START RAW DATA

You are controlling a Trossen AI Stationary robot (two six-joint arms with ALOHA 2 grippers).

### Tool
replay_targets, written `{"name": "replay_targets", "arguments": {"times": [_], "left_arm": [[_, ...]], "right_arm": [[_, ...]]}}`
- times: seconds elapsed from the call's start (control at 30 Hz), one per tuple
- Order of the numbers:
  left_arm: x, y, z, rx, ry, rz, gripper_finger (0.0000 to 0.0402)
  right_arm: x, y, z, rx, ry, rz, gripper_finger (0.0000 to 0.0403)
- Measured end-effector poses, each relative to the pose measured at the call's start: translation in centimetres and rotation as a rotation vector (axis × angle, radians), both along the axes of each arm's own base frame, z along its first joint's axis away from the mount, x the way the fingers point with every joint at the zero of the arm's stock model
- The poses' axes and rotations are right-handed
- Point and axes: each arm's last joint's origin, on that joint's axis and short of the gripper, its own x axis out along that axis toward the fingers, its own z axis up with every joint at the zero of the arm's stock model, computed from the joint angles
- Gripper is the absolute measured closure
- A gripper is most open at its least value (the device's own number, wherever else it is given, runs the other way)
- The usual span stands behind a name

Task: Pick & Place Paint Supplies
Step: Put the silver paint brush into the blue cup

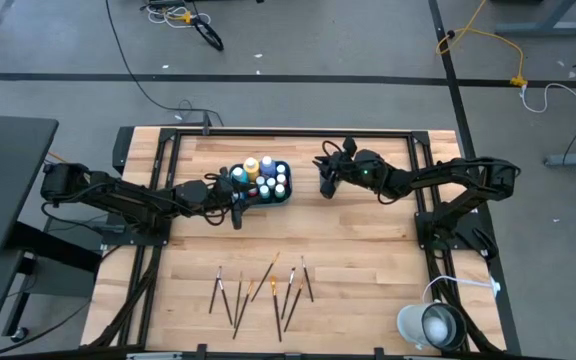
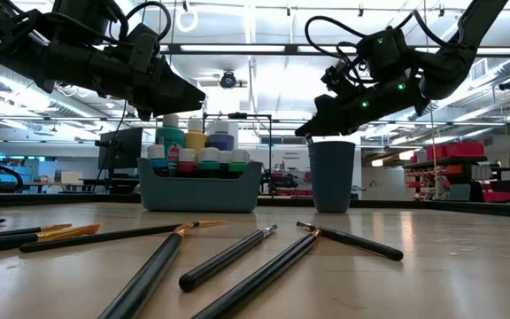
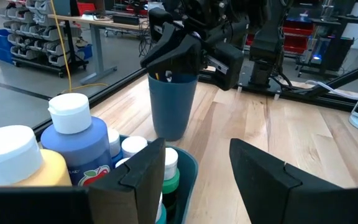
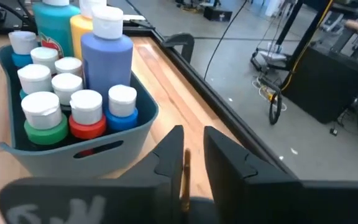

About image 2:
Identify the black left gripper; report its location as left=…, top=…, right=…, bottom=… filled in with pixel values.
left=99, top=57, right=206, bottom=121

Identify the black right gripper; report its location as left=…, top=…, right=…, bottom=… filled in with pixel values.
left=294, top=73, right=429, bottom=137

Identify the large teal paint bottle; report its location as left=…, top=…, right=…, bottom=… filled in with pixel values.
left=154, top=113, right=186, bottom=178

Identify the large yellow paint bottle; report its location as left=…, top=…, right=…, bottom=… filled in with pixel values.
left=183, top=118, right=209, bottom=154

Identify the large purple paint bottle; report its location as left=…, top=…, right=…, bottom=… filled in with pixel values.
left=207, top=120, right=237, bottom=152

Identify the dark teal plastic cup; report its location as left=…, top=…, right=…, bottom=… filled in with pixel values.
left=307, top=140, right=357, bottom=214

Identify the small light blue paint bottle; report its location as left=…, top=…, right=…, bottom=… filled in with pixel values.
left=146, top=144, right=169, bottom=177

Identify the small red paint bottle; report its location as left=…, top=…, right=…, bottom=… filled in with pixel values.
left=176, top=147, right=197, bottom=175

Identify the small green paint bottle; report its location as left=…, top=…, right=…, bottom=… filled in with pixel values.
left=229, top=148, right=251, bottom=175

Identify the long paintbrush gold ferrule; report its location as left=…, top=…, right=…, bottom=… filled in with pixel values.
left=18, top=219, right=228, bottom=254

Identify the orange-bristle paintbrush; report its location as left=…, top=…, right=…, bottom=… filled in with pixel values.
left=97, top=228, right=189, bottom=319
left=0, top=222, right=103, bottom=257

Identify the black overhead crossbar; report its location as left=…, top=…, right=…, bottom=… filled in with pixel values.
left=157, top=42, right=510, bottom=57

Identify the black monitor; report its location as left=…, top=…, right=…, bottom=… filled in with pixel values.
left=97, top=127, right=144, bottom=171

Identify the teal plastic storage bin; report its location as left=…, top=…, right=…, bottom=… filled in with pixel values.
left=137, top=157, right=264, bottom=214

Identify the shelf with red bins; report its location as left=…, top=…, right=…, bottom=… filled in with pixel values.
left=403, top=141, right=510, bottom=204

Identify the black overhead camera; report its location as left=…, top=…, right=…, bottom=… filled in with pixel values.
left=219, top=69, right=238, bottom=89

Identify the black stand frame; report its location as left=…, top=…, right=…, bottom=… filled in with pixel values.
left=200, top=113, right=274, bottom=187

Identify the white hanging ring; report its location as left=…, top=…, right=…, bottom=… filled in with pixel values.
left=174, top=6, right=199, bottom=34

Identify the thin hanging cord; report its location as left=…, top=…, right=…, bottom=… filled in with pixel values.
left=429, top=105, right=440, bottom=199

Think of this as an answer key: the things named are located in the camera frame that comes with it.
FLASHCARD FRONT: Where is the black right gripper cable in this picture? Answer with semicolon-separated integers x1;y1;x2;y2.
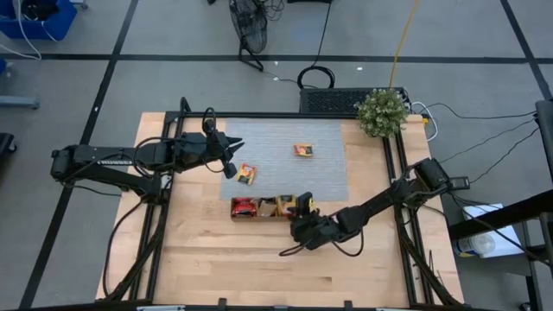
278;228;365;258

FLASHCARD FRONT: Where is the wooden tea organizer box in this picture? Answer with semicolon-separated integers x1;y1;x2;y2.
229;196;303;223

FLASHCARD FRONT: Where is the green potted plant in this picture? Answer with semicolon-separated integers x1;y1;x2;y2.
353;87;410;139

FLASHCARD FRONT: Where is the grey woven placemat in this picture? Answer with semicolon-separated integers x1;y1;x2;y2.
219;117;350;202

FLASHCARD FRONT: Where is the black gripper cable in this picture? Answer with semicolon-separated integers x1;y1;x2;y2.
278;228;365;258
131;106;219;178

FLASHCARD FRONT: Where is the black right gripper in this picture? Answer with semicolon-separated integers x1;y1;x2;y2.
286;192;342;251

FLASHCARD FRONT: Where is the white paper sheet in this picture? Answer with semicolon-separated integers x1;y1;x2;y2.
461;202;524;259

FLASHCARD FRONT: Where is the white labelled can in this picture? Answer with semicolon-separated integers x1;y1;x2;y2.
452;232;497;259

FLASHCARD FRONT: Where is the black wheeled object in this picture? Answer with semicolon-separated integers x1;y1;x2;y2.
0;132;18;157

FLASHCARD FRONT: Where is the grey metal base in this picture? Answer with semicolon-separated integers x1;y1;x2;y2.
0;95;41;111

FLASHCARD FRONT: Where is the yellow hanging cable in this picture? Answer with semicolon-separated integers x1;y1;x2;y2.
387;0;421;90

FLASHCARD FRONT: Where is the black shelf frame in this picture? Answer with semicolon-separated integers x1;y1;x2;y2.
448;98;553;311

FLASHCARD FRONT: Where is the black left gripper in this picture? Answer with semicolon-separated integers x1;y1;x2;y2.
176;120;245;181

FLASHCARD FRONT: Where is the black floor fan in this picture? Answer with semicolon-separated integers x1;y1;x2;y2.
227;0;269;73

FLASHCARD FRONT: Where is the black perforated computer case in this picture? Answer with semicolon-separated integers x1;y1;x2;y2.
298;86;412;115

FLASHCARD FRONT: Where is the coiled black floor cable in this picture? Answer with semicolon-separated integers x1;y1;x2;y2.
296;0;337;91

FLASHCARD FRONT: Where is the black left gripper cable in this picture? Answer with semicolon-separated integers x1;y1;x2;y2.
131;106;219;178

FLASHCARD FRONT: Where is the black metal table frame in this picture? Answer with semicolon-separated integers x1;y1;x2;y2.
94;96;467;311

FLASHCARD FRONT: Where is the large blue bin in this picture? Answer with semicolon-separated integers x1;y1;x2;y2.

END RAW DATA

* **TASK BRIEF**: Leave the pictures out and print the records above exactly as they stand.

* **SOLUTION**:
You are controlling a Trossen AI Stationary robot (two six-joint arms with ALOHA 2 grippers).

### Tool
replay_targets, written `{"name": "replay_targets", "arguments": {"times": [_], "left_arm": [[_, ...]], "right_arm": [[_, ...]]}}`
- times: seconds elapsed from the call's start (control at 30 Hz), one per tuple
- Order of the numbers:
  left_arm: x, y, z, rx, ry, rz, gripper_finger (0.0000 to 0.0402)
  right_arm: x, y, z, rx, ry, rz, gripper_finger (0.0000 to 0.0403)
- Measured end-effector poses, each relative to the pose measured at the call's start: translation in centimetres and rotation as a rotation vector (axis × angle, radians), both along the axes of each arm's own base frame, z along its first joint's axis away from the mount, x the way the fingers point with every joint at the zero of the arm's stock model
- The poses' axes and rotations are right-handed
- Point and axes: each arm's last joint's origin, on that joint's axis and short of the gripper, its own x axis out along that axis toward the fingers, its own z axis up with every joint at the zero of the arm's stock model, computed from the joint angles
- Gripper is the absolute measured closure
- A gripper is most open at its least value (the device's own number, wherever else it is given, runs the other way)
- The usual span stands behind a name

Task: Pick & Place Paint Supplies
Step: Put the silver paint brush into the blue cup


About image 2:
Identify the black left gripper; report its location as left=…, top=…, right=…, bottom=… filled in with pixel values.
left=99, top=57, right=206, bottom=121

Identify the black right gripper; report its location as left=…, top=…, right=…, bottom=… filled in with pixel values.
left=294, top=73, right=429, bottom=137

Identify the large teal paint bottle; report its location as left=…, top=…, right=…, bottom=… filled in with pixel values.
left=154, top=113, right=186, bottom=178

Identify the large yellow paint bottle; report its location as left=…, top=…, right=…, bottom=… filled in with pixel values.
left=183, top=118, right=209, bottom=154

Identify the large purple paint bottle; report its location as left=…, top=…, right=…, bottom=… filled in with pixel values.
left=207, top=120, right=237, bottom=152

Identify the dark teal plastic cup; report its location as left=…, top=…, right=…, bottom=… filled in with pixel values.
left=307, top=140, right=357, bottom=214

Identify the small light blue paint bottle; report its location as left=…, top=…, right=…, bottom=… filled in with pixel values.
left=146, top=144, right=169, bottom=177

Identify the small red paint bottle; report its location as left=…, top=…, right=…, bottom=… filled in with pixel values.
left=176, top=147, right=197, bottom=175

Identify the small green paint bottle; report its location as left=…, top=…, right=…, bottom=… filled in with pixel values.
left=229, top=148, right=251, bottom=175

Identify the long paintbrush gold ferrule; report its location as left=…, top=…, right=…, bottom=… filled in with pixel values.
left=18, top=219, right=228, bottom=254

Identify the orange-bristle paintbrush; report its location as left=…, top=…, right=…, bottom=… filled in with pixel values.
left=97, top=228, right=189, bottom=319
left=0, top=222, right=103, bottom=257

Identify the black overhead crossbar; report its location as left=…, top=…, right=…, bottom=… filled in with pixel values.
left=157, top=42, right=510, bottom=57

Identify the black monitor; report its location as left=…, top=…, right=…, bottom=… filled in with pixel values.
left=97, top=127, right=144, bottom=171

Identify the teal plastic storage bin; report its location as left=…, top=…, right=…, bottom=… filled in with pixel values.
left=137, top=157, right=264, bottom=214

Identify the shelf with red bins; report its location as left=…, top=…, right=…, bottom=… filled in with pixel values.
left=403, top=141, right=510, bottom=204

Identify the black overhead camera; report its location as left=…, top=…, right=…, bottom=… filled in with pixel values.
left=219, top=69, right=238, bottom=89

Identify the black stand frame; report its location as left=…, top=…, right=…, bottom=… filled in with pixel values.
left=200, top=113, right=274, bottom=187

Identify the white hanging ring; report its location as left=…, top=…, right=…, bottom=… filled in with pixel values.
left=174, top=6, right=199, bottom=34

Identify the thin hanging cord; report its location as left=…, top=…, right=…, bottom=… filled in with pixel values.
left=429, top=105, right=440, bottom=199

Think of this as an answer key: the things named are located in the camera frame that comes with it.
FLASHCARD FRONT: Where is the black right gripper cable in this picture? Answer with semicolon-separated integers x1;y1;x2;y2.
278;228;365;258

FLASHCARD FRONT: Where is the wooden tea organizer box in this picture? Answer with semicolon-separated integers x1;y1;x2;y2.
229;196;303;223

FLASHCARD FRONT: Where is the green potted plant in this picture? Answer with semicolon-separated integers x1;y1;x2;y2.
353;87;410;139

FLASHCARD FRONT: Where is the grey woven placemat in this picture? Answer with semicolon-separated integers x1;y1;x2;y2.
219;117;350;202

FLASHCARD FRONT: Where is the black gripper cable in this picture? Answer with semicolon-separated integers x1;y1;x2;y2.
278;228;365;258
131;106;219;178

FLASHCARD FRONT: Where is the black right gripper in this picture? Answer with semicolon-separated integers x1;y1;x2;y2.
286;192;342;251

FLASHCARD FRONT: Where is the white paper sheet in this picture? Answer with semicolon-separated integers x1;y1;x2;y2.
461;202;524;259

FLASHCARD FRONT: Where is the white labelled can in this picture? Answer with semicolon-separated integers x1;y1;x2;y2.
452;232;497;259

FLASHCARD FRONT: Where is the black wheeled object in this picture? Answer with semicolon-separated integers x1;y1;x2;y2.
0;132;18;157

FLASHCARD FRONT: Where is the grey metal base in this picture? Answer with semicolon-separated integers x1;y1;x2;y2.
0;95;41;111

FLASHCARD FRONT: Where is the yellow hanging cable in this picture? Answer with semicolon-separated integers x1;y1;x2;y2.
387;0;421;90

FLASHCARD FRONT: Where is the black shelf frame in this picture? Answer with semicolon-separated integers x1;y1;x2;y2.
448;98;553;311

FLASHCARD FRONT: Where is the black left gripper in this picture? Answer with semicolon-separated integers x1;y1;x2;y2.
176;120;245;181

FLASHCARD FRONT: Where is the black floor fan in this picture? Answer with semicolon-separated integers x1;y1;x2;y2.
227;0;269;73

FLASHCARD FRONT: Where is the black perforated computer case in this picture? Answer with semicolon-separated integers x1;y1;x2;y2.
298;86;412;115

FLASHCARD FRONT: Where is the coiled black floor cable in this picture? Answer with semicolon-separated integers x1;y1;x2;y2.
296;0;337;91

FLASHCARD FRONT: Where is the black left gripper cable in this picture? Answer with semicolon-separated integers x1;y1;x2;y2.
131;106;219;178

FLASHCARD FRONT: Where is the black metal table frame in this picture? Answer with semicolon-separated integers x1;y1;x2;y2.
94;96;467;311

FLASHCARD FRONT: Where is the large blue bin in this picture? Answer with semicolon-separated integers x1;y1;x2;y2.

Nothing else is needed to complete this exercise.